21 agosto 2017, ore 20.57: pochi, interminabili, maledetti secondi hanno cambiato la vita a migliaia di persone, piccoli e grandi, e hanno strappato la vita a due donne, Marilena e Lina, che si trovavano nel posto sbagliato al momento sbagliato. Tanta gente soprattutto della zona del Maio, della Sentinella, del Fango, costretta da allora ad una moderna e forzata “diaspora”, che li ha portati a distribuirsi tra alberghi e case prese in fitto, e la disponibilità di familiari che li stanno ospitando, su tutto il territorio dell’isola. Pochi gli irriducibili che non hanno voluto lasciare il fronte, rimasti a sorvegliare le macerie, inerti sentinelle, aspettando che lo stato arrivasse con le soluzioni, per far rinascere la vita. Da quella tragica sera nella zona della distruzione c’è ora solo tristezza e silenzio.

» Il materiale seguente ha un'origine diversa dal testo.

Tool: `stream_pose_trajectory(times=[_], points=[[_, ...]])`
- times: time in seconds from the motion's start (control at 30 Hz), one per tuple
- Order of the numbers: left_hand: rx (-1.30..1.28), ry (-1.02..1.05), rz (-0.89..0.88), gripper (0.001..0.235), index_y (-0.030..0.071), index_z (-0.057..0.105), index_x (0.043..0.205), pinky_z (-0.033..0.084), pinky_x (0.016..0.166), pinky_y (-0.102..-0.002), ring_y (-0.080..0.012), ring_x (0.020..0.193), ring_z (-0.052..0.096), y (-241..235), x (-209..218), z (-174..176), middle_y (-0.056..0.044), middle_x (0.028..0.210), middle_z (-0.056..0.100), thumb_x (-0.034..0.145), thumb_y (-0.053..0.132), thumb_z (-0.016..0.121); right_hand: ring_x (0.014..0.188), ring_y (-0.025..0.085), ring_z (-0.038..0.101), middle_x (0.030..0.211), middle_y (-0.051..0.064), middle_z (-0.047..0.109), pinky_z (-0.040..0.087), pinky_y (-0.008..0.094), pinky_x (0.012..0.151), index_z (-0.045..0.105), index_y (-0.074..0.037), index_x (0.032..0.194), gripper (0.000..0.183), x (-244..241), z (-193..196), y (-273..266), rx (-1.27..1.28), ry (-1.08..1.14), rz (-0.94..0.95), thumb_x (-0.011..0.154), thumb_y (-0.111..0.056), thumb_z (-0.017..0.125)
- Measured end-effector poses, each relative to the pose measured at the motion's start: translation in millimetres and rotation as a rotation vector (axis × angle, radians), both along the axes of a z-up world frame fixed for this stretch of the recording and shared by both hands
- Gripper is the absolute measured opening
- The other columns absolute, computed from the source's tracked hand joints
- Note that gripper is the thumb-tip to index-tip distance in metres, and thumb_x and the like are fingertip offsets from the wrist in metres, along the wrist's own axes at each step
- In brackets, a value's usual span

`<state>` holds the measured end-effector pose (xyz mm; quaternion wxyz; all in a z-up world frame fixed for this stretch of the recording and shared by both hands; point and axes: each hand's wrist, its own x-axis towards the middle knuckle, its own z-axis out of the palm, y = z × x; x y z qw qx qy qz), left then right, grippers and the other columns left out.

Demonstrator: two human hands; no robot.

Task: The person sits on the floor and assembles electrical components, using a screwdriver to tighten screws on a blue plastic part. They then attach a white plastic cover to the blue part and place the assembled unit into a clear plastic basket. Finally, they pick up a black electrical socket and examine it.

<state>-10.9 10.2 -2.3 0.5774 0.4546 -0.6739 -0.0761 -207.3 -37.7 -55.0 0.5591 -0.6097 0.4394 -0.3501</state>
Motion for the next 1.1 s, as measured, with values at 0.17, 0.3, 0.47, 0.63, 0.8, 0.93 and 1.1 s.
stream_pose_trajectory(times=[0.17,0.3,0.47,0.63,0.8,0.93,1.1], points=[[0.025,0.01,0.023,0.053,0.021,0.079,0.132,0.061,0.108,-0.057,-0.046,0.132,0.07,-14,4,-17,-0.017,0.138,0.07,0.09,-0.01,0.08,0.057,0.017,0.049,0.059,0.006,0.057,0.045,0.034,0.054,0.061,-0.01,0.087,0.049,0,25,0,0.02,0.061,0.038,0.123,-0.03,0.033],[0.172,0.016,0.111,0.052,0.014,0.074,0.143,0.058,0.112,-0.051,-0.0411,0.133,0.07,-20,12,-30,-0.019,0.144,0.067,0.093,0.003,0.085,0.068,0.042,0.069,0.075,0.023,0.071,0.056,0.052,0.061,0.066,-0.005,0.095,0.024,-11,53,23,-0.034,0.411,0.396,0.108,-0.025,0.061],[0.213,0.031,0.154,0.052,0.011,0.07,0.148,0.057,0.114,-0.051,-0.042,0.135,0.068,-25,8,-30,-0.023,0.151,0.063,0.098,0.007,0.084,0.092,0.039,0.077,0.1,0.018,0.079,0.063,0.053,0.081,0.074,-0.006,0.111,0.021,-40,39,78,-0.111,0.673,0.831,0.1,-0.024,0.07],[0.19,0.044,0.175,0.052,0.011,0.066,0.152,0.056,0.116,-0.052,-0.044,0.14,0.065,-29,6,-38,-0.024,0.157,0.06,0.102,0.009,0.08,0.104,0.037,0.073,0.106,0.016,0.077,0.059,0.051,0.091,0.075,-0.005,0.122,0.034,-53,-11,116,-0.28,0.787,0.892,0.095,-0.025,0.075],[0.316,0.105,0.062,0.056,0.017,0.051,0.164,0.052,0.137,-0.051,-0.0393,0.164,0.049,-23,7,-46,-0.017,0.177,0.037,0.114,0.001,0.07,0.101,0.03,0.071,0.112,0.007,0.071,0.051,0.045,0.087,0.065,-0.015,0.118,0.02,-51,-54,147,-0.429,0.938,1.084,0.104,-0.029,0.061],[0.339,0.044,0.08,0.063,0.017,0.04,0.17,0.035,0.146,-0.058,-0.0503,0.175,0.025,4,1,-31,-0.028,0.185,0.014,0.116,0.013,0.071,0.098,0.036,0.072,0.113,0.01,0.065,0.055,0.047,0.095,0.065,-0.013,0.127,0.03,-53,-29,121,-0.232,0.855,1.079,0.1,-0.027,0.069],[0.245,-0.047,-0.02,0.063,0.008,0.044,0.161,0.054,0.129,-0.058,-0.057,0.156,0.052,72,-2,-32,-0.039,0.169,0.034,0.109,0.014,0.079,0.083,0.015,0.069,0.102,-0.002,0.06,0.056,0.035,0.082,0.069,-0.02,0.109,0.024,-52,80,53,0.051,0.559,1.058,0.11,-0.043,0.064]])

Lo stato si è visto, in questi due anni, così come la chiesa: dal presidente Mattarella in poi, in tanti hanno visitato, sfilato, stretto mano, ascoltato appelli e grida di dolore, benedetto e provato a consolare.

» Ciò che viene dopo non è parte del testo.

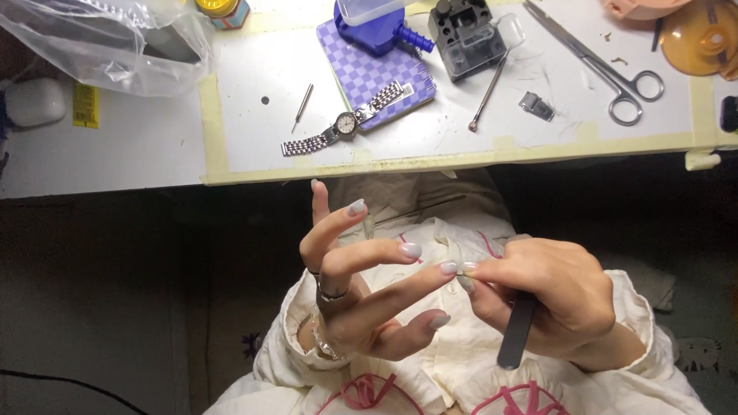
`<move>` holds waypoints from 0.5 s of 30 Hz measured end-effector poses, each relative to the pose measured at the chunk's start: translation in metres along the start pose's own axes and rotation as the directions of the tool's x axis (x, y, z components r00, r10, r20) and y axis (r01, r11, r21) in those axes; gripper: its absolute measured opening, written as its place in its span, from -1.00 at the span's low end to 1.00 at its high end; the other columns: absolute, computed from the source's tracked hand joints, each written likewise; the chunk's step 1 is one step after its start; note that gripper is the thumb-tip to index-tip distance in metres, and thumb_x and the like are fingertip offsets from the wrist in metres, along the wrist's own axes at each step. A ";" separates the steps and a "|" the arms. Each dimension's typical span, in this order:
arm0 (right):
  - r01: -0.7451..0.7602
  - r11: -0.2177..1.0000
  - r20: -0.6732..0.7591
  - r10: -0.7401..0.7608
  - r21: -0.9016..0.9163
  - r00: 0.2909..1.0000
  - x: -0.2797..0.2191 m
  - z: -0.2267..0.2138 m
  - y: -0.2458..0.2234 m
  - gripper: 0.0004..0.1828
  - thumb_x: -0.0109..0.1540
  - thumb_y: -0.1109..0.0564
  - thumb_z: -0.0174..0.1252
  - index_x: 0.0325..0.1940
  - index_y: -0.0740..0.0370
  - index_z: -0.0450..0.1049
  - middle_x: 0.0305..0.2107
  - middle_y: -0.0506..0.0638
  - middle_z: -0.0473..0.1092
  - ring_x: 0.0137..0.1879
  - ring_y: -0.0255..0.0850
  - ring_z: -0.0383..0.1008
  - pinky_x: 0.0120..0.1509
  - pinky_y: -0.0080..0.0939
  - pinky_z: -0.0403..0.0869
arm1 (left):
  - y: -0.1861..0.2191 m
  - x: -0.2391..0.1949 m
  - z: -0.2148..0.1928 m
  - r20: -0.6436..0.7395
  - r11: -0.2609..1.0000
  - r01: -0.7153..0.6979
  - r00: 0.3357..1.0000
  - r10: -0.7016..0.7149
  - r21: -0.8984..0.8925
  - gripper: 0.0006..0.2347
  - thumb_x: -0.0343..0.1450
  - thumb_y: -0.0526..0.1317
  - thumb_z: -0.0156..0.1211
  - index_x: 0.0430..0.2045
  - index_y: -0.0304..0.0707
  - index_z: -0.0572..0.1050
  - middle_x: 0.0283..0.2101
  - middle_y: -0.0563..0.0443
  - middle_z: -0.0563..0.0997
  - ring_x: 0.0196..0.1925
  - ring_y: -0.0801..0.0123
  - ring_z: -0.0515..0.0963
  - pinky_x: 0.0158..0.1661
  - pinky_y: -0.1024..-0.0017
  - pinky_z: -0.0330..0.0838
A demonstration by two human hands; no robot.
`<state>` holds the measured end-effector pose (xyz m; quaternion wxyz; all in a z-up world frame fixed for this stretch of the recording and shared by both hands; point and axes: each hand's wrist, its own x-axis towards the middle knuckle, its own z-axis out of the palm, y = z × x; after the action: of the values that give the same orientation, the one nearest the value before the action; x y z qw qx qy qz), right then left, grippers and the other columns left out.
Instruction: The person uses tweezers to handle a small metal pin and a watch band on a cluttered desk. They then use a nail file to shape the pin and apply a liquid from a white bottle to the pin before continuing to manipulate it with their fingers.
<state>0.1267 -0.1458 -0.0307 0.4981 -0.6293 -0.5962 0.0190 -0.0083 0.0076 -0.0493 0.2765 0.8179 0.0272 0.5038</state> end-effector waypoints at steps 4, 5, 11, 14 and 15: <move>0.025 1.000 0.044 -0.025 -0.001 0.999 -0.005 -0.003 0.003 -0.85 0.19 0.24 0.22 -0.20 0.35 0.45 -0.66 0.00 0.30 -0.63 -0.19 0.18 -0.48 -0.22 0.23 | 0.000 -0.003 0.002 -0.021 1.000 0.027 0.999 -0.027 -0.010 -0.79 0.46 0.01 0.09 -0.36 0.09 0.67 -0.13 0.16 0.39 0.22 0.22 0.25 0.45 -0.18 -0.07; 0.022 0.997 0.094 -0.015 -0.073 0.995 -0.011 -0.005 0.007 -0.84 0.20 0.20 0.22 -0.15 0.25 0.46 -0.65 -0.03 0.27 -0.61 -0.17 0.20 -0.44 -0.21 0.27 | 0.000 -0.003 0.003 -0.036 0.997 0.066 0.997 -0.067 -0.030 -0.85 0.46 -0.02 0.14 -0.36 0.12 0.65 -0.12 0.17 0.37 0.24 0.22 0.25 0.47 -0.16 -0.03; 0.231 0.968 0.140 -0.216 -0.100 0.966 -0.009 -0.009 0.009 -0.78 0.26 0.23 0.20 -0.04 0.34 0.42 -0.61 -0.06 0.33 -0.58 -0.23 0.24 -0.42 -0.23 0.27 | -0.008 -0.002 0.004 0.028 0.941 0.142 0.990 -0.140 -0.306 -0.96 0.41 -0.12 0.32 -0.34 0.13 0.62 -0.09 0.11 0.38 0.29 0.14 0.27 0.50 -0.09 0.07; 0.269 0.961 0.168 -0.256 -0.060 0.952 -0.009 -0.010 0.011 -0.75 0.27 0.22 0.20 -0.02 0.37 0.39 -0.60 -0.05 0.36 -0.56 -0.22 0.27 -0.41 -0.23 0.27 | -0.011 -0.004 0.008 0.051 0.902 0.152 0.988 -0.144 -0.404 -0.93 0.38 -0.10 0.37 -0.32 0.13 0.63 -0.08 0.08 0.40 0.30 0.14 0.29 0.50 -0.03 0.10; 0.273 0.961 0.175 -0.261 -0.048 0.949 -0.009 -0.011 0.012 -0.75 0.27 0.19 0.19 -0.02 0.37 0.38 -0.60 -0.05 0.35 -0.56 -0.22 0.28 -0.40 -0.23 0.29 | -0.012 -0.006 0.009 0.051 0.886 0.159 0.987 -0.152 -0.436 -0.90 0.37 -0.07 0.39 -0.32 0.15 0.63 -0.09 0.06 0.41 0.28 0.13 0.32 0.49 -0.03 0.13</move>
<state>0.1391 -0.1570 -0.0381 0.4213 -0.5566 -0.7158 -0.0171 -0.0008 0.0118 -0.0623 0.4933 0.7334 -0.0239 0.4671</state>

Visite a caldo o in prossimità di campagna elettorali, regionali e comunali. Visite e promesse fatte a persone che, nella disperazione, desideravano ascoltare per continuare a credere nel futuro. Ma i fatti, dopo le parole, per rendere in futuro migliore non si sono ancora visti.
Nel frattempo, il resto dell’isola ha provato a cambiare pagina, a dimenticare, a circoscrivere il fenomeno, stretto nel perimetro della tristemente nota zona rossa.

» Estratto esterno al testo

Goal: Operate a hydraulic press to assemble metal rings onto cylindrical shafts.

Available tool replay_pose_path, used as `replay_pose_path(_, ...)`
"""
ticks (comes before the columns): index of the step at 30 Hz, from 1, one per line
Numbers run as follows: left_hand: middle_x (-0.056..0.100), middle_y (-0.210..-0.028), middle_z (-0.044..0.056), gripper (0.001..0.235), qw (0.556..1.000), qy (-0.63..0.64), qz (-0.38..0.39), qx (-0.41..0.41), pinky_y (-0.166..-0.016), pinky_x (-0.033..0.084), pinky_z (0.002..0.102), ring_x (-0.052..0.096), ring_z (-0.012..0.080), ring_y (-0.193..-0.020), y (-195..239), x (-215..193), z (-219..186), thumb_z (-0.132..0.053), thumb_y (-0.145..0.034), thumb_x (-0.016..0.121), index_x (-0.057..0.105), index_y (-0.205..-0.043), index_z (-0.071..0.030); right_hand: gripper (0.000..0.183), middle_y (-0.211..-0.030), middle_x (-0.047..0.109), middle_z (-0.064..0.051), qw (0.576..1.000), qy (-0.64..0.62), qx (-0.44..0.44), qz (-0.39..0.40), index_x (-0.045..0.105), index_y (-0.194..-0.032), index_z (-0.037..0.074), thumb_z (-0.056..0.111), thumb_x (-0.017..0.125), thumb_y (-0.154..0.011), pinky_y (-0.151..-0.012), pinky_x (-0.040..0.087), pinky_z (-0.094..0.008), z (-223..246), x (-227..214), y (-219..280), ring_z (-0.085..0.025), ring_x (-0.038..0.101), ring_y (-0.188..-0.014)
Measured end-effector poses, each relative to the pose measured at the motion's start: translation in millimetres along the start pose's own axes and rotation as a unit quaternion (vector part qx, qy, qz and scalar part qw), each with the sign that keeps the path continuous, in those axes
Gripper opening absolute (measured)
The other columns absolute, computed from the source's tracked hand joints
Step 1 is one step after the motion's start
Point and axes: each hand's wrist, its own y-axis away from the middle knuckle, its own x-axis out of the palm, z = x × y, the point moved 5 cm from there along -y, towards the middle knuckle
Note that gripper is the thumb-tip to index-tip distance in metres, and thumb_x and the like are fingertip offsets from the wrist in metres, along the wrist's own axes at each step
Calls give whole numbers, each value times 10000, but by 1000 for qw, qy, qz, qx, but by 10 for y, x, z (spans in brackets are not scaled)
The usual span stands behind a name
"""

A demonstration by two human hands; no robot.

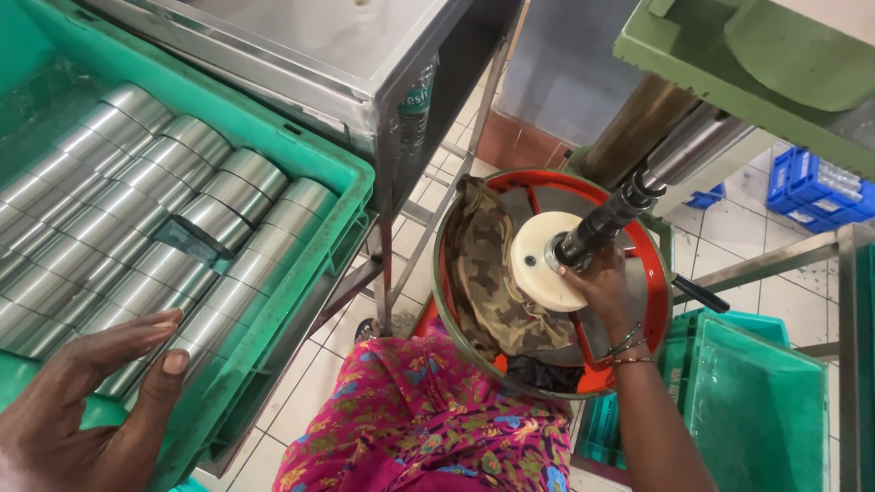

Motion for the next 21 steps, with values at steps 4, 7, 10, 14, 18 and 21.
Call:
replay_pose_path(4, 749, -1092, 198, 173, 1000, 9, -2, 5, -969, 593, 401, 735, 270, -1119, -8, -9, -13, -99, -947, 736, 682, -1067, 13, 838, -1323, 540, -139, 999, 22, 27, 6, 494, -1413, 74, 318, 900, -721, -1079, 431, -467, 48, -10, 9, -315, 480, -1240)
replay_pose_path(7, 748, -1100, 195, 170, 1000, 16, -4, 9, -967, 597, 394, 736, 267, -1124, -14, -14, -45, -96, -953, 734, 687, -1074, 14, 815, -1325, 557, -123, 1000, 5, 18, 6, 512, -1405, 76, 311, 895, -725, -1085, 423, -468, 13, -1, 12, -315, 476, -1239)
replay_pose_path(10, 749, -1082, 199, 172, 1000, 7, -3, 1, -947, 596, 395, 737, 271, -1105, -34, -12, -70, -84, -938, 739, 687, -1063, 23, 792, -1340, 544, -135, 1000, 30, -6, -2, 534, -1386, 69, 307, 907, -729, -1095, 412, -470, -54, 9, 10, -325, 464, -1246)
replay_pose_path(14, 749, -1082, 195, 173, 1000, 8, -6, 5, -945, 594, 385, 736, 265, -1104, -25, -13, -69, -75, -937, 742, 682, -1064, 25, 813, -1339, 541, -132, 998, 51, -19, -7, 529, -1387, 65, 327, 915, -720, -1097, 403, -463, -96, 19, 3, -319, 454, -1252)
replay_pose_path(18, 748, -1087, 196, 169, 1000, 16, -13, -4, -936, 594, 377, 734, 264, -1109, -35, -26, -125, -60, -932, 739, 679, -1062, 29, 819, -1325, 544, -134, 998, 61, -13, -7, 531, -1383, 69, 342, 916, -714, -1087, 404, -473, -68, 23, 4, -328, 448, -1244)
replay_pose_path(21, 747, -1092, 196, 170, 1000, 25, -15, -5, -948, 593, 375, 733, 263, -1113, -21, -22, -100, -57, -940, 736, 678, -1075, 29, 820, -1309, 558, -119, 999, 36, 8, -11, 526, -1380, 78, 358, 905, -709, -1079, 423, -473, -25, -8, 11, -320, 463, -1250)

E i terremotati, dovunque sistemati, anelano ancora ad una sistemazione certa e duratura; i più aspirano ad un ritorno a casa loro. Ma sanno tutti in cuor loro che tutto non potrà tornare come prima. Anche se tutto non può essere lasciato come è ora. Questa la situazione nel triangolo tra Casamicciola, la più danneggiata, Lacco Ameno e Forio, colpita violentemente seppur di striscio.
Ed a quattro anni dal sisma, nonostante le tante, troppe promesse, di fatti concreti, nella zona del terremoto, non se ne sono ancora visti.